Bernie identifies the loss of more than 60,000 factories and 4.9 million manufacturing jobs as the result of disastrous trade policies like NAFTA. Corporations have benefitted from shutting down plants in this country and moving to China and other low-wage countries. He argues that we need to develop trade and tax policies that benefit corporations creating jobs here and not abroad.
Sanders, in contrast to Clinton, explains the redistribution of power and wage inequality of workers, in part, as the result of corporate opposition to unions. Because corporate power has reduced collective bargaining middle class workers wages have been adversely affected. Sanders believes that legislation enabling a majority of workers to easily establish a union would help rebalance the power workers have lost.
As a result of Hillary’s inability to address the long-term wage and wealth inequality and provide an explanation for it, she ends up having to address many discrete “issues” as though they are unrelated. Consider the issues she has promised to address if elected in the table below.
Bernie’s messaging is more coherent and effective than Hillary’s because he has a clearer explanation of what has happened over time to wage stagnation and its many consequences. By describing a clear cause and effect, he proposes a single, though dramatic, solution: power redistribution.
Secretary Clinton’s message lacks coherence and is less effective than Senator Sanders’s because it presents no overriding explanation to connect her issues. She has claimed to be the progressive who likes to get things done, implying that Senator Sanders will be unable to accomplish his proposals. However, Secretary Clinton’s menu of issues raises questions about her ability to effectively accomplish her proposals.
Hillary claims that Bernie’s focus on income inequality addresses a single issue and refuses to acknowledge the number of issues Bernie’s revolution against corporate power would remedy. She does not acknowledge that Bernie’s proposals for addressing income inequality would redistribute power and successfully attack many of the problems on her list.
The question is would her modest proposals be more or less likely to advance the well-being of the middle class. Either one of them will face problems getting their agenda done. Her proposals are more likely to succeed because they wouldn’t disrupt the “system”. Bernie’s proposals are more difficult to accomplish, but more likely to work if accomplished. Hillary’s are more likely to succeed, but less likely to work.
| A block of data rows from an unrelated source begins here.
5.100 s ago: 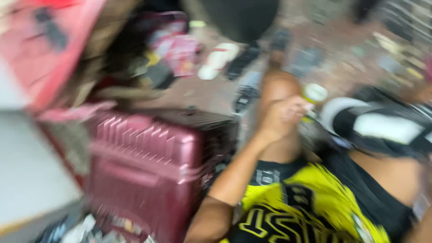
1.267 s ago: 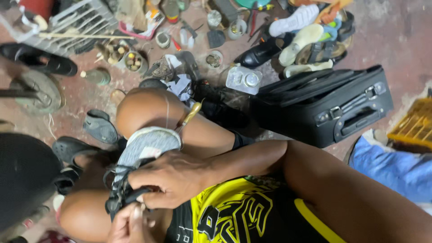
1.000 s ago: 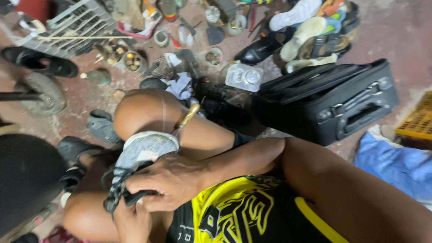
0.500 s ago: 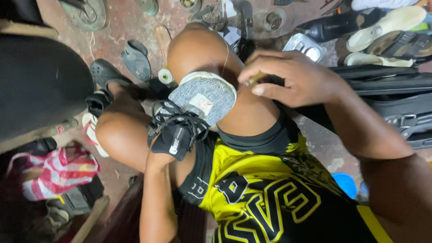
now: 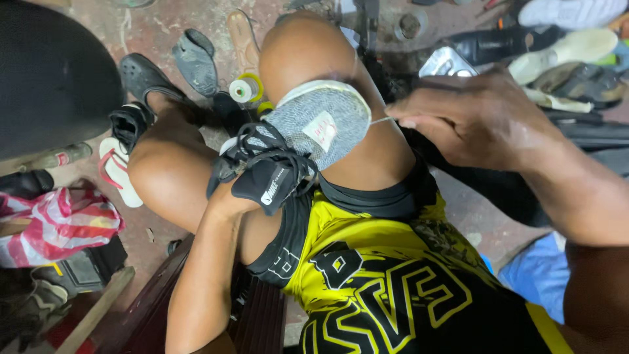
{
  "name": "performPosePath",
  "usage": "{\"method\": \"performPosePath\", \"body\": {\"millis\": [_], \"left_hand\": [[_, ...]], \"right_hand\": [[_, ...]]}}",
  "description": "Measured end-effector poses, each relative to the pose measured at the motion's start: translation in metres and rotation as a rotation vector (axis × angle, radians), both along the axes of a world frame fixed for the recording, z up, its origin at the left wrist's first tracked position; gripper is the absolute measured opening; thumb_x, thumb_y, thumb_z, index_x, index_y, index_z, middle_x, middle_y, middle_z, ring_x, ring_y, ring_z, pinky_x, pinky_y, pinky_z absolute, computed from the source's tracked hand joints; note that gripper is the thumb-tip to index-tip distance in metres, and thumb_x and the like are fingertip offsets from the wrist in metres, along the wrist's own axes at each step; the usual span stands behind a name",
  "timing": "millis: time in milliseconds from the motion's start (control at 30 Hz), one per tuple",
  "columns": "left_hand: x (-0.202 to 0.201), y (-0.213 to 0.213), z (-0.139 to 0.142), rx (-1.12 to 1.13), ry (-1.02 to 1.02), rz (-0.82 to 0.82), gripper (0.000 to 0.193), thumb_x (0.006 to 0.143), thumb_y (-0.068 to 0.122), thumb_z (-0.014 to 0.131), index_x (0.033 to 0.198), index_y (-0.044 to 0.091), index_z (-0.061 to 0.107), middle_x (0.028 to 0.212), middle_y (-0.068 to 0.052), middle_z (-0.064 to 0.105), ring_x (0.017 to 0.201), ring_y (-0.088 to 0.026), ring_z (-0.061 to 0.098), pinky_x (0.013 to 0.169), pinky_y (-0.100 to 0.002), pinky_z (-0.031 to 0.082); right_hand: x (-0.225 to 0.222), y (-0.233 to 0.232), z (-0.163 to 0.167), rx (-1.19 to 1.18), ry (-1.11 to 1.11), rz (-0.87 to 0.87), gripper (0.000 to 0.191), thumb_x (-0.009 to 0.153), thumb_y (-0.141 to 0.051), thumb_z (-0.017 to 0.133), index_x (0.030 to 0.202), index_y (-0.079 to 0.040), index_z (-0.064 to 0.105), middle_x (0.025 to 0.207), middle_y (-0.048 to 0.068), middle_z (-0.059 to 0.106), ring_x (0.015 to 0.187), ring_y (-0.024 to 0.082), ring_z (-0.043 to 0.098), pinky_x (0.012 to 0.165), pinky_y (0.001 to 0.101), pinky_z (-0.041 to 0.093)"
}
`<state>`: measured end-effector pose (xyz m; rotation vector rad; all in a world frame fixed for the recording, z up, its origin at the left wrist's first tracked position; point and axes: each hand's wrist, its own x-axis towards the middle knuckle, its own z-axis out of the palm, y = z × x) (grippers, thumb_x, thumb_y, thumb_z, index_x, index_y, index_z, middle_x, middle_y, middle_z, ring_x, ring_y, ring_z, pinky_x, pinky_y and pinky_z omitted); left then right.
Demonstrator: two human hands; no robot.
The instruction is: The person is repairing a sneaker by hand. They repeatedly insert a needle and thread through the sole and upper, pull the thread tight, and use a wooden tool to assist in stitching. The shoe is held between the legs while the person works.
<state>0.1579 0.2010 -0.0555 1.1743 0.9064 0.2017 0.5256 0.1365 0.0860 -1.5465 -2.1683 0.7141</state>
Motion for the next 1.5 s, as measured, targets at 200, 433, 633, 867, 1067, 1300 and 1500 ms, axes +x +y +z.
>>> {"method": "performPosePath", "body": {"millis": [200, 433, 633, 867, 1067, 1300, 1500], "left_hand": [[-0.007, -0.001, 0.0, -0.047, -0.007, -0.016, 0.028, 0.09, 0.006, 0.06, 0.114, -0.005, 0.065, 0.104, -0.013, 0.07, 0.094, -0.021, 0.065, 0.083, -0.035, 0.052], [-0.002, 0.001, 0.0, -0.077, -0.034, -0.082, 0.026, 0.09, 0.006, 0.06, 0.114, -0.005, 0.065, 0.103, -0.012, 0.07, 0.093, -0.02, 0.065, 0.083, -0.034, 0.052], [0.001, 0.004, 0.005, -0.107, -0.042, -0.141, 0.025, 0.091, 0.005, 0.06, 0.113, -0.005, 0.066, 0.102, -0.012, 0.07, 0.092, -0.02, 0.065, 0.082, -0.034, 0.052], [-0.002, 0.006, -0.002, -0.116, -0.047, -0.121, 0.024, 0.091, 0.005, 0.06, 0.112, -0.005, 0.066, 0.101, -0.011, 0.07, 0.092, -0.019, 0.064, 0.081, -0.034, 0.052], [-0.003, 0.005, -0.003, -0.116, -0.035, -0.076, 0.023, 0.092, 0.004, 0.06, 0.112, -0.005, 0.066, 0.1, -0.011, 0.069, 0.091, -0.019, 0.064, 0.081, -0.033, 0.052], [-0.001, 0.001, -0.003, -0.102, -0.034, -0.033, 0.021, 0.092, 0.004, 0.06, 0.111, -0.005, 0.066, 0.099, -0.01, 0.069, 0.09, -0.018, 0.064, 0.08, -0.033, 0.052], [-0.001, 0.003, -0.001, -0.096, -0.032, -0.027, 0.02, 0.093, 0.003, 0.06, 0.111, -0.005, 0.067, 0.098, -0.01, 0.069, 0.089, -0.017, 0.064, 0.08, -0.032, 0.051]], "right_hand": [[-0.012, 0.01, 0.01, 0.039, -0.188, 0.111, 0.01, 0.092, -0.017, 0.071, 0.102, -0.016, 0.073, 0.084, 0.003, 0.065, 0.064, 0.027, 0.065, 0.054, 0.0421, 0.05], [-0.028, 0.025, 0.015, 0.006, -0.238, 0.156, 0.023, 0.09, -0.009, 0.066, 0.111, -0.019, 0.069, 0.09, 0.001, 0.063, 0.057, 0.021, 0.06, 0.043, 0.0356, 0.043], [-0.028, 0.001, 0.018, 0.039, -0.41, 0.194, 0.031, 0.083, -0.01, 0.065, 0.114, -0.015, 0.067, 0.094, 0.004, 0.06, 0.048, 0.011, 0.044, 0.037, 0.0315, 0.034], [-0.025, 0.008, 0.008, 0.397, -0.63, 0.355, 0.016, 0.093, -0.01, 0.063, 0.11, -0.009, 0.06, 0.092, 0.006, 0.051, 0.055, 0.013, 0.039, 0.042, 0.0312, 0.03], [-0.032, -0.003, 0.012, 0.023, -0.357, 0.161, 0.032, 0.077, -0.01, 0.06, 0.109, -0.015, 0.06, 0.087, 0.003, 0.055, 0.043, 0.012, 0.043, 0.03, 0.0291, 0.027], [-0.027, 0.008, 0.024, -0.091, -0.315, 0.088, 0.015, 0.097, -0.012, 0.059, 0.11, -0.017, 0.065, 0.082, 0.005, 0.062, 0.049, 0.022, 0.055, 0.038, 0.0383, 0.039], [-0.043, 0.004, 0.032, -0.173, -0.448, 0.1, 0.052, 0.076, -0.006, 0.063, 0.126, -0.016, 0.068, 0.103, 0.012, 0.067, 0.039, 0.02, 0.058, 0.028, 0.0383, 0.044]]}}
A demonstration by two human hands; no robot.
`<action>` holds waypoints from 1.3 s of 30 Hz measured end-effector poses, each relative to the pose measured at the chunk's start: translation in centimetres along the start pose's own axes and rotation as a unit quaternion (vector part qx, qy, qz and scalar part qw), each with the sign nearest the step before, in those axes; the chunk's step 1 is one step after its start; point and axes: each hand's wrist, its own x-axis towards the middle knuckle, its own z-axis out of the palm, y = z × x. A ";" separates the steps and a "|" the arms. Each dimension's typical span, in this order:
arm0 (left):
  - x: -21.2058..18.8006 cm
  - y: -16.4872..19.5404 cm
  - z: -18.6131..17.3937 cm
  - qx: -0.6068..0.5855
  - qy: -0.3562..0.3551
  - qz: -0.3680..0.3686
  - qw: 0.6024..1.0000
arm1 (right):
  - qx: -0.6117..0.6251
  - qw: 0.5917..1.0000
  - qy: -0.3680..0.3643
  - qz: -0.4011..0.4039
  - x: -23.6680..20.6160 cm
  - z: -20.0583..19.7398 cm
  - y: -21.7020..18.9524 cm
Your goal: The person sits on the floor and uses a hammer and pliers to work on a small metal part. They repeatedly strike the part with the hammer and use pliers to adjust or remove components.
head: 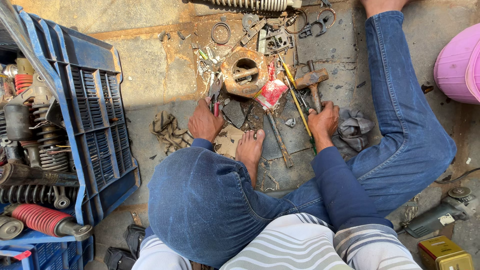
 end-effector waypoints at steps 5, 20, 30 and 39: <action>0.9 -0.4 -0.5 0.057 0.004 0.039 0.998 | 0.016 1.000 -0.008 0.006 0.6 -0.2 0.1; 0.9 -1.0 -0.1 0.055 0.015 0.054 0.997 | 0.039 0.982 -0.153 -0.099 0.6 -3.8 -1.1; 0.8 -0.8 -0.2 0.054 0.010 0.058 0.997 | -0.294 0.852 -0.367 -0.231 -5.7 2.0 -2.8; 0.4 -0.7 0.1 0.026 0.038 0.075 0.996 | 0.179 0.855 -0.481 -0.072 -3.6 0.3 -3.9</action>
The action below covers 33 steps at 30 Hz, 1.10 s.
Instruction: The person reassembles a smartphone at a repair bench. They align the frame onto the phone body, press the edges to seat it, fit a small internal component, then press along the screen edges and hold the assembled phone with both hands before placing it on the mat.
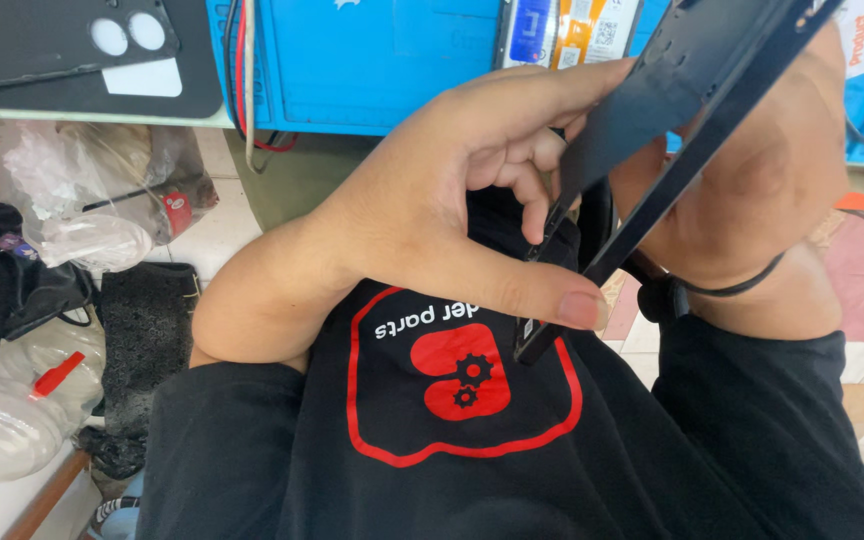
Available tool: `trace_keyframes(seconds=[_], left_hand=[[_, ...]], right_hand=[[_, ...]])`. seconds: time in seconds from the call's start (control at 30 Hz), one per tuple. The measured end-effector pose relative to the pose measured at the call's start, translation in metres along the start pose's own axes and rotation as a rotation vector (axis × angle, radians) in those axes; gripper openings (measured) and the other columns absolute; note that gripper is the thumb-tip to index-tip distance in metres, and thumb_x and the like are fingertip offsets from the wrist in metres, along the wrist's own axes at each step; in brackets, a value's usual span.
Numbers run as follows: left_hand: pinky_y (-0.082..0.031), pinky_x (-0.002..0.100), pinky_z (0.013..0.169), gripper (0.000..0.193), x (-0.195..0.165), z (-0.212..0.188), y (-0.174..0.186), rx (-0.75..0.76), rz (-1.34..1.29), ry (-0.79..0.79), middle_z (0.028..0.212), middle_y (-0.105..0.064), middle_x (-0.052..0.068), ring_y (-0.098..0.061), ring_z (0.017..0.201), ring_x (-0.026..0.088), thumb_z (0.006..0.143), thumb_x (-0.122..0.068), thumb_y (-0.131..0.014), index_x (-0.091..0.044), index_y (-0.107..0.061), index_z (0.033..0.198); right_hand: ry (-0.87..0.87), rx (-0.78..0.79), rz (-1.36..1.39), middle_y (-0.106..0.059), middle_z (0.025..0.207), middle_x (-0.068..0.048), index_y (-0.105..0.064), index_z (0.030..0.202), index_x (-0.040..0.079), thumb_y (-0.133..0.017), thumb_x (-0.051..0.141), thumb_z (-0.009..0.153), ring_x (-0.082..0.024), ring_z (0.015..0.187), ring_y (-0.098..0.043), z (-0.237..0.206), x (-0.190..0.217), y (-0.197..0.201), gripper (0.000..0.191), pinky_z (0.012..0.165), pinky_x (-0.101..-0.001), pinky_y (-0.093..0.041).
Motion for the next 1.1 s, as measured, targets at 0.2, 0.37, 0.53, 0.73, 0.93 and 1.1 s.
trace_keyframes(seconds=[0.2,0.37,0.53,0.73,0.93,1.1], left_hand=[[-0.056,0.021,0.081,0.105,-0.005,0.002,0.002,0.022,0.026,-0.017,0.132,-0.051,0.006,-0.06,0.101,0.01,0.086,-0.016,-0.101,0.001,-0.031,0.161],[-0.057,0.022,0.086,0.109,-0.002,0.002,-0.008,-0.009,0.068,-0.025,0.136,-0.048,0.007,-0.059,0.106,0.012,0.084,-0.018,-0.103,-0.001,-0.029,0.162],[-0.057,0.024,0.09,0.113,-0.004,0.007,-0.017,-0.022,0.163,-0.051,0.147,-0.047,0.009,-0.059,0.111,0.014,0.081,-0.019,-0.104,-0.002,-0.027,0.162],[-0.057,0.025,0.093,0.115,-0.011,0.016,-0.027,-0.039,0.243,-0.077,0.149,-0.047,0.011,-0.058,0.117,0.015,0.078,-0.02,-0.104,-0.002,-0.026,0.161],[-0.057,0.024,0.093,0.117,-0.013,0.017,-0.03,-0.059,0.255,-0.075,0.149,-0.047,0.011,-0.057,0.121,0.015,0.077,-0.021,-0.105,-0.003,-0.025,0.161],[-0.057,0.024,0.094,0.118,-0.013,0.018,-0.029,-0.058,0.292,-0.083,0.15,-0.047,0.013,-0.06,0.119,0.015,0.076,-0.022,-0.106,-0.003,-0.028,0.163]], right_hand=[[-0.269,-0.03,0.078,-0.065,0.109,-0.017,-0.055,0.124,-0.003,-0.081,0.002,0.094,-0.031,0.087,-0.064,0.007,0.013,0.002,0.04,0.079,-0.0373,-0.047],[-0.538,-0.213,0.486,-0.056,0.117,-0.009,-0.042,0.138,0.001,-0.083,-0.001,0.104,-0.015,0.093,-0.062,-0.011,0.024,-0.01,0.053,0.079,-0.0215,-0.05],[-0.679,-0.269,0.674,-0.06,0.114,-0.008,-0.039,0.137,-0.001,-0.08,-0.001,0.105,-0.012,0.091,-0.069,-0.018,0.024,-0.003,0.052,0.077,-0.0183,-0.056],[-0.545,-0.282,0.554,-0.059,0.12,-0.016,-0.041,0.139,-0.005,-0.08,-0.007,0.099,-0.02,0.097,-0.071,-0.006,0.022,0.008,0.056,0.085,-0.0252,-0.062],[-0.459,-0.236,0.472,-0.059,0.126,-0.02,-0.038,0.137,-0.009,-0.075,-0.009,0.106,-0.022,0.108,-0.075,0.006,0.021,0.019,0.049,0.091,-0.0261,-0.066],[-0.489,-0.169,0.394,-0.067,0.114,-0.016,-0.04,0.138,-0.007,-0.074,-0.01,0.104,-0.021,0.104,-0.077,0.016,0.027,0.027,0.048,0.087,-0.0261,-0.063]])
Point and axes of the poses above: each hand's wrist, its own z-axis towards the middle knuckle, its own y-axis out of the back of the hand, x = y × z, the point moved 1 cm from there along z, towards the middle knuckle
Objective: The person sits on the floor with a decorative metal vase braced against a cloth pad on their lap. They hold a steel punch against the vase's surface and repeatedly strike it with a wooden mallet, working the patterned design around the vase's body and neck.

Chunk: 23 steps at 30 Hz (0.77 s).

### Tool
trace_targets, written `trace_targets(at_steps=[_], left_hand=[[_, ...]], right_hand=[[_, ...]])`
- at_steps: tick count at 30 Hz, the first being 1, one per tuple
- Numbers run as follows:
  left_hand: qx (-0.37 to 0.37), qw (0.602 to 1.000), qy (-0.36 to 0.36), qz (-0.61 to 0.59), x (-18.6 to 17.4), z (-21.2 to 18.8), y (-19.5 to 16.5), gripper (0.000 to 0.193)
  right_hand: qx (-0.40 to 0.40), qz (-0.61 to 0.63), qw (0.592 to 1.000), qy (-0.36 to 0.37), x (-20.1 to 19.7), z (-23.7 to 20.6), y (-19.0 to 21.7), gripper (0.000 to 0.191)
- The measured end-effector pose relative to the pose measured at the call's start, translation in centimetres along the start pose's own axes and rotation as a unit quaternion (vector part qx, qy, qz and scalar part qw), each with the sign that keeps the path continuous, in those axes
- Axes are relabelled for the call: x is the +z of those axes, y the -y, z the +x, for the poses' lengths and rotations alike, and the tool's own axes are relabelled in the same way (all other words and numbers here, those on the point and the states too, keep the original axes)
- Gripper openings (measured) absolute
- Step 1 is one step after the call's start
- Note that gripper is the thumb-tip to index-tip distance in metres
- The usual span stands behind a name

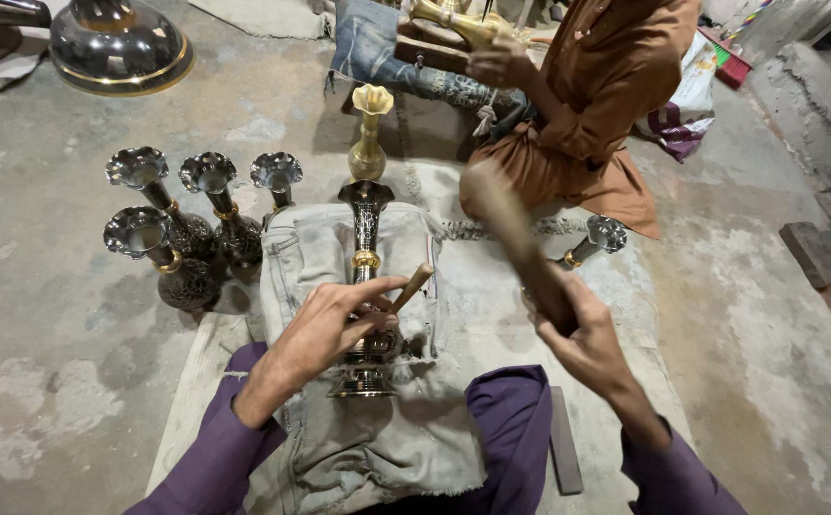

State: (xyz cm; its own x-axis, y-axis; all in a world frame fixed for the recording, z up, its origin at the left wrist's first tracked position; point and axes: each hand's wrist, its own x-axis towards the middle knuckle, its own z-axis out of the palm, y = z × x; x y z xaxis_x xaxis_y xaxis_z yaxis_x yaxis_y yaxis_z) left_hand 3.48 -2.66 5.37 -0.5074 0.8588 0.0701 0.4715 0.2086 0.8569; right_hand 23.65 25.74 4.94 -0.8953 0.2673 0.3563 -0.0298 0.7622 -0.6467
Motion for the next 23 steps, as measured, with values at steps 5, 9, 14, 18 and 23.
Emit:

On the basis of her resume, Hillary claims that she has more experience to achieve the progressive reforms that she proposes. She has been the First Lady of Arkansas, First Lady of the U.S., U.S. Senator from New York for two terms and U.S. Secretary of State for four years. Based on a near-unanimous consensus from those who worked with her in these positions, she knows how the system works and can identify the levers of power.
Bernie, in contrast, is advocating a revolution to redistribute power. His resume includes mayor of Burlington, U.S. Congressman for Vermont, and U.S. Senator from Vermont. He is admired for his authenticity since he has had the same message for 50 years. It is not clear from his experience that he is likely to foment a revolution. So far, the only measurements as a revolutionary leader are the huge crowds he draws while campaigning for the Democratic nomination for President. If Bernie is saying that the crowds mean that he has a revolutionary movement, then the fact that Trump’s larger, reactionary crowd suggests that Bernie may be out-numbered.
If you believe that Hillary’s reform proposal will be sufficient to address income inequality and the other issues that she has identified, then it seems that a vote for Hillary is more than justified. In contrast, if you think a revolution is needed, then Hillary is not the person you need to vote for. Unfortunately Bernie may not be either. There is scant evidence that he can bring one about.